What is needed: Scan the records below, and wherever a line has the word "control", pull it out.

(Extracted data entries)
★ ★ ★ ★ ★ ★ ★

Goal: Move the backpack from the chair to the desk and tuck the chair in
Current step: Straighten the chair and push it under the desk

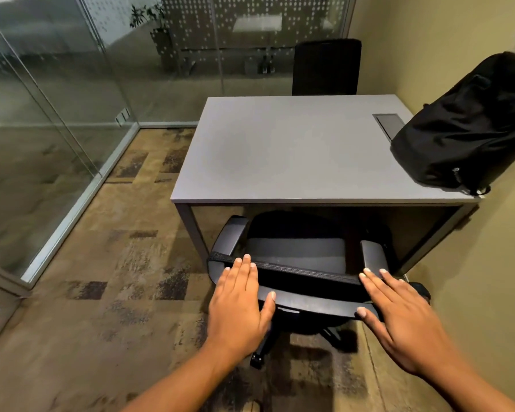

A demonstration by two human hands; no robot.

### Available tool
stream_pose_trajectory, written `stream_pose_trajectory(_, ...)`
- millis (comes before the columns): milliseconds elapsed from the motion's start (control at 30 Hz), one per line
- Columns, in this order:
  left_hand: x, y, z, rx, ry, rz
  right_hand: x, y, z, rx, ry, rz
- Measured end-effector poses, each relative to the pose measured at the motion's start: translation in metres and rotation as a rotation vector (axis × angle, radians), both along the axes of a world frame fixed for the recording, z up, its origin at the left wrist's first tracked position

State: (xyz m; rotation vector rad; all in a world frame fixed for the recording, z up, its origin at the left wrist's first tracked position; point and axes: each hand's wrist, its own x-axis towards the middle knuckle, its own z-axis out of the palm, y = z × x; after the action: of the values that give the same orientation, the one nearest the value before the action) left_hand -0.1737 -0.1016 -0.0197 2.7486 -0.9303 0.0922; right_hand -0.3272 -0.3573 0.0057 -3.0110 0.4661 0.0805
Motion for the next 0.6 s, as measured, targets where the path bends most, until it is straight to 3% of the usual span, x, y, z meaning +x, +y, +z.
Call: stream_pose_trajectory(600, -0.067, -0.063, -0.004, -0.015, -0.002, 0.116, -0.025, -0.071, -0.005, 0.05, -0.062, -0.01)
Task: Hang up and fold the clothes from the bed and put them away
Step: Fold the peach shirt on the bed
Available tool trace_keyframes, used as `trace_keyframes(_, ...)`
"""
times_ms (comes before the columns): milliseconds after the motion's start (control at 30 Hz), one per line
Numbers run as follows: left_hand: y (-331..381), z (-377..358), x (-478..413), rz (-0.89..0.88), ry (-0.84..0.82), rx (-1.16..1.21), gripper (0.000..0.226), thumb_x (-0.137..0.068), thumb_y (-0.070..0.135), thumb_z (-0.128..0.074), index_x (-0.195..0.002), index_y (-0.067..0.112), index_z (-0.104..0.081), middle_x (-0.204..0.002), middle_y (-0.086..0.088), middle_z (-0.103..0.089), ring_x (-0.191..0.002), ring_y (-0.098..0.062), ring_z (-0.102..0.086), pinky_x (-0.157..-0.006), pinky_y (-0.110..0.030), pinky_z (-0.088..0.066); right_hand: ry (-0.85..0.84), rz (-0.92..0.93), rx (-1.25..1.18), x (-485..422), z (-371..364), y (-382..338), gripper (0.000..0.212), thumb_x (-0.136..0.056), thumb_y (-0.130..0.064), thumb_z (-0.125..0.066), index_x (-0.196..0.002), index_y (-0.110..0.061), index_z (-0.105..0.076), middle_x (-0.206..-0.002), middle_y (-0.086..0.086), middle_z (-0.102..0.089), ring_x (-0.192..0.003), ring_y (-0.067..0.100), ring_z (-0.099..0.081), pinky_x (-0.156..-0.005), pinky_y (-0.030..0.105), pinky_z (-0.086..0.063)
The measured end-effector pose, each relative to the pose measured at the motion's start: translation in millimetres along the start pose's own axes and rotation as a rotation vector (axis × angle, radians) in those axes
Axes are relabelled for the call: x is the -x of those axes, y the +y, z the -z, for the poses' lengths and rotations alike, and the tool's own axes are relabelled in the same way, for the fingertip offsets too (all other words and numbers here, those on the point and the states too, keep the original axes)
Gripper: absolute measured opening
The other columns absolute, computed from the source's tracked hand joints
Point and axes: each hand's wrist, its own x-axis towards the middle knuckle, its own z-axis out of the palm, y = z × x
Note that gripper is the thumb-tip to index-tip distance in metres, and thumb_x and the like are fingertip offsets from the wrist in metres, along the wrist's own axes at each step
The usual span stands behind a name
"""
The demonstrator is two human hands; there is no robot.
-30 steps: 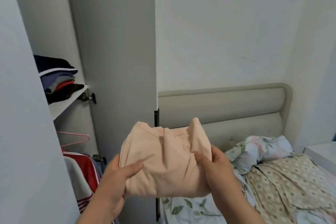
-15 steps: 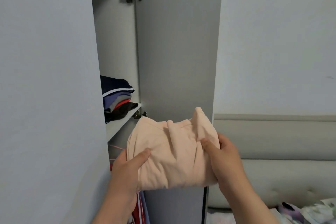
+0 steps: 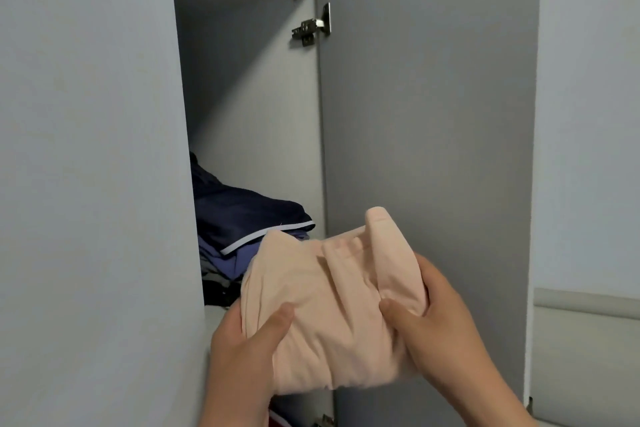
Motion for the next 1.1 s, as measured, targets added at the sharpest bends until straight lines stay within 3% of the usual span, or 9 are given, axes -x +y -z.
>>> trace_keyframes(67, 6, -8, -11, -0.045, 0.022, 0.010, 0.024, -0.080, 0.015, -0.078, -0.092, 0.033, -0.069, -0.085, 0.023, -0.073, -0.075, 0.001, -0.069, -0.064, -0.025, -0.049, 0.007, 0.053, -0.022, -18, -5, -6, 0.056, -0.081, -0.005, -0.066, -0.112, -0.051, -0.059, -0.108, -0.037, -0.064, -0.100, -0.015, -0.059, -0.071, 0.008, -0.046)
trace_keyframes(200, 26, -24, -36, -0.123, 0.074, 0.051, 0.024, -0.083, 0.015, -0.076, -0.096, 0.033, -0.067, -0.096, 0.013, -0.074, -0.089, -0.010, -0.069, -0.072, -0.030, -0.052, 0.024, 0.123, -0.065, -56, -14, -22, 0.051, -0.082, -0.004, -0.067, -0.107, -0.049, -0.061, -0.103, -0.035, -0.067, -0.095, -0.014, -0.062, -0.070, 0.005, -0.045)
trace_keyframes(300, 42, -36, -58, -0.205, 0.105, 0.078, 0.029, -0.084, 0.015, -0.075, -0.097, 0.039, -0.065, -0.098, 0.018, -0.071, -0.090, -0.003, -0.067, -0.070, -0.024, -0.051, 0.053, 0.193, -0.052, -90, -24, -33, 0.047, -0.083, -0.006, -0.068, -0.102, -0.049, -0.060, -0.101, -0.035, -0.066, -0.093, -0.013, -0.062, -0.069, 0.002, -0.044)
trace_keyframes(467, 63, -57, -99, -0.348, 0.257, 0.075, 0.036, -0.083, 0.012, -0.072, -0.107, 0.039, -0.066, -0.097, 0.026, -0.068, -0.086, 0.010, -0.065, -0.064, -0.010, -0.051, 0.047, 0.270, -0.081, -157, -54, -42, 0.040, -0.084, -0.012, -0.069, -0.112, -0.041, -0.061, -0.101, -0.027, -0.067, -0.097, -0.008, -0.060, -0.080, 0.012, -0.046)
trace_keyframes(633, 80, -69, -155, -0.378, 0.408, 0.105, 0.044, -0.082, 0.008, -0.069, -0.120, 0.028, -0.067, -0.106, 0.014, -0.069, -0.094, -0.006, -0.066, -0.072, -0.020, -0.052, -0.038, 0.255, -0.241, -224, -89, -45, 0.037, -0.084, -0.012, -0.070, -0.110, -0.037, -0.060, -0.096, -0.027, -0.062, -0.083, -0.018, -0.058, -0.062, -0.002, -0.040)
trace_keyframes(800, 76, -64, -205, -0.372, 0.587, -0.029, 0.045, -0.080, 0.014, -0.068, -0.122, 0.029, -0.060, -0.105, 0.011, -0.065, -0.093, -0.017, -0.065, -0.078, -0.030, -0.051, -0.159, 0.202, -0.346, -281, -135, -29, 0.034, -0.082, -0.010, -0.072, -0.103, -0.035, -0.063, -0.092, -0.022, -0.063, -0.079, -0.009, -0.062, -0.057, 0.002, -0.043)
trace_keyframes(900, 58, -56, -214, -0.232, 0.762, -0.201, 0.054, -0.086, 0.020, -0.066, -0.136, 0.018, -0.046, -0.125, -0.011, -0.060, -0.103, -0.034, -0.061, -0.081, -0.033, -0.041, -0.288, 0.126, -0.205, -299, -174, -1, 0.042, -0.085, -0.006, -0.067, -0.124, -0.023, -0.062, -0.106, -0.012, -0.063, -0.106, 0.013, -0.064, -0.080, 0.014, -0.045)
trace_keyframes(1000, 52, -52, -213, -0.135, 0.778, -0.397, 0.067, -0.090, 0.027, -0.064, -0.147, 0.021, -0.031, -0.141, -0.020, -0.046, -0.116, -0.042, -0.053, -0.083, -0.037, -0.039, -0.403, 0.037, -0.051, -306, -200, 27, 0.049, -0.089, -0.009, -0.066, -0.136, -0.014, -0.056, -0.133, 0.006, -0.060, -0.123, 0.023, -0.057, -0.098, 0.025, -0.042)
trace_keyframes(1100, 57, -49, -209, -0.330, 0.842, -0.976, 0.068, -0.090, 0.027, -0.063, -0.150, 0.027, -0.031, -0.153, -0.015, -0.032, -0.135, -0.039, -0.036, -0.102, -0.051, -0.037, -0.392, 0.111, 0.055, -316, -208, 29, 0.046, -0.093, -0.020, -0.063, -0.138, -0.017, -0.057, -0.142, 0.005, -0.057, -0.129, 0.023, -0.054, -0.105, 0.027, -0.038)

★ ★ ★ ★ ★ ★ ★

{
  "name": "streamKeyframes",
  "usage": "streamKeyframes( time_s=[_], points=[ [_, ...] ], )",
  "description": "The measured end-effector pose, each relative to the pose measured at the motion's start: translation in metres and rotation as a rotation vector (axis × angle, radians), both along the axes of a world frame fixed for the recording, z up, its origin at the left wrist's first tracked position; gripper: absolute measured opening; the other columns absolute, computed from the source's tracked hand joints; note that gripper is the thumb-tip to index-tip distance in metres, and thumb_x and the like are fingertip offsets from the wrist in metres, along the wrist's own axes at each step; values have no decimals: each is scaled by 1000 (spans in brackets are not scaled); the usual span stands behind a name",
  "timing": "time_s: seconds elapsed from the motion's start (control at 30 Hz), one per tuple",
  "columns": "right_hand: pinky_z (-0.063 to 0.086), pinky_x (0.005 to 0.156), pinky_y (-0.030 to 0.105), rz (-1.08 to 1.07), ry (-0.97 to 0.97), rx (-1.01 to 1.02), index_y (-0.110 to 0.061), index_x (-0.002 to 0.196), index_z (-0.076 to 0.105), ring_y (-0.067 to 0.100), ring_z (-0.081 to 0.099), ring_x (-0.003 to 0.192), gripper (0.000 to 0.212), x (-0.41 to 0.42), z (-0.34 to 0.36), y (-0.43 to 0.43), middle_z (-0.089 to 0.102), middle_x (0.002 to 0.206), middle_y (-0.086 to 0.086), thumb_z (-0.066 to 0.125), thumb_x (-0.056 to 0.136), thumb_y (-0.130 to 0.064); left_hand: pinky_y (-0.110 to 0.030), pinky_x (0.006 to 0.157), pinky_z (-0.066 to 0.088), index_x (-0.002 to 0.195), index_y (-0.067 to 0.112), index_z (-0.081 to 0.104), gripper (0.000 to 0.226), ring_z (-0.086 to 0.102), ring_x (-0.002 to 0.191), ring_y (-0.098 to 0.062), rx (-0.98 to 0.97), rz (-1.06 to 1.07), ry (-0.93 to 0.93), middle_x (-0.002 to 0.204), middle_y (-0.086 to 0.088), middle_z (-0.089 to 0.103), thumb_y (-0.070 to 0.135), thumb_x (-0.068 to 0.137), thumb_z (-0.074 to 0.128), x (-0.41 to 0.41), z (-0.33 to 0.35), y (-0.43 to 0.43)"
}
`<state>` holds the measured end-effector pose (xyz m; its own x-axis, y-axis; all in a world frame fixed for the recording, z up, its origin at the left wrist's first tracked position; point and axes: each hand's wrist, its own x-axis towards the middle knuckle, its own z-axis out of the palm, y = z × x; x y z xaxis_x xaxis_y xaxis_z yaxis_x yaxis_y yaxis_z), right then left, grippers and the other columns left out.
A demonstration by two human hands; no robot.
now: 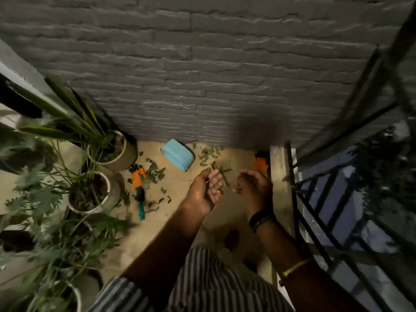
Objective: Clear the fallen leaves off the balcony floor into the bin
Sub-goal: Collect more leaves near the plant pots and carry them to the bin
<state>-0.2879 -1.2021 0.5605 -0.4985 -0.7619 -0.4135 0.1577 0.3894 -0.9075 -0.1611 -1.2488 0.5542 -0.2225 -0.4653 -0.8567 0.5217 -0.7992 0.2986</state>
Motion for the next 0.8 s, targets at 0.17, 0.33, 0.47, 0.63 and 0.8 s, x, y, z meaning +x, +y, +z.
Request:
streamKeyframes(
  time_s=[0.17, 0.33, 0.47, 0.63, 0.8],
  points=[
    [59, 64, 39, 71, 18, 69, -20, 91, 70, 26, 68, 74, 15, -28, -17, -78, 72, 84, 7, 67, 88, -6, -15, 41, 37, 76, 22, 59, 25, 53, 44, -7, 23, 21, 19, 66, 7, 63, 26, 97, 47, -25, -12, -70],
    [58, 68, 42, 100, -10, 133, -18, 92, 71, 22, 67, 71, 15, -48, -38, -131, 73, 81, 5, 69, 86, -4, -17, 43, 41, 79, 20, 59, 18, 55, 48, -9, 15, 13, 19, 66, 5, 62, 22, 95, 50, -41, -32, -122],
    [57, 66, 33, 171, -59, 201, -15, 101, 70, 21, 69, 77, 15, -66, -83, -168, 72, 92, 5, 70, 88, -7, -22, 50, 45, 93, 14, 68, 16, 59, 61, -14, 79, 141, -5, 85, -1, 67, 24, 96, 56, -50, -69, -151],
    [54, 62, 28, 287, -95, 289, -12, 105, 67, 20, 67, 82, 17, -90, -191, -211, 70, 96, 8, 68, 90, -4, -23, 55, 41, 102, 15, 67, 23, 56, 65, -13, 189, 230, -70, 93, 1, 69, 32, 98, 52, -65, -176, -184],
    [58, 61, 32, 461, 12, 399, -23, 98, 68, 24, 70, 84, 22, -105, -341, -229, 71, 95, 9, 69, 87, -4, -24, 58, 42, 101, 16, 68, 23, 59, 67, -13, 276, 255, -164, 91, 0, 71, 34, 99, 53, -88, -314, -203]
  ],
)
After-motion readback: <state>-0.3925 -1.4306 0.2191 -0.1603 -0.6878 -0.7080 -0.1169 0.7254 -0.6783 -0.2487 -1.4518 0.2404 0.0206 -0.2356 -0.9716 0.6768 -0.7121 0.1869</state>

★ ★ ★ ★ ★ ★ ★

Response to the exercise:
- millis (comes before the columns): milliseconds elapsed from the motion's start (control at 30 Hz), one per line
times_ms (comes before the columns): milliseconds after the motion's start (control at 30 Hz), one per line
  "timing": "time_s: seconds elapsed from the motion's start (control at 30 Hz), one per tuple",

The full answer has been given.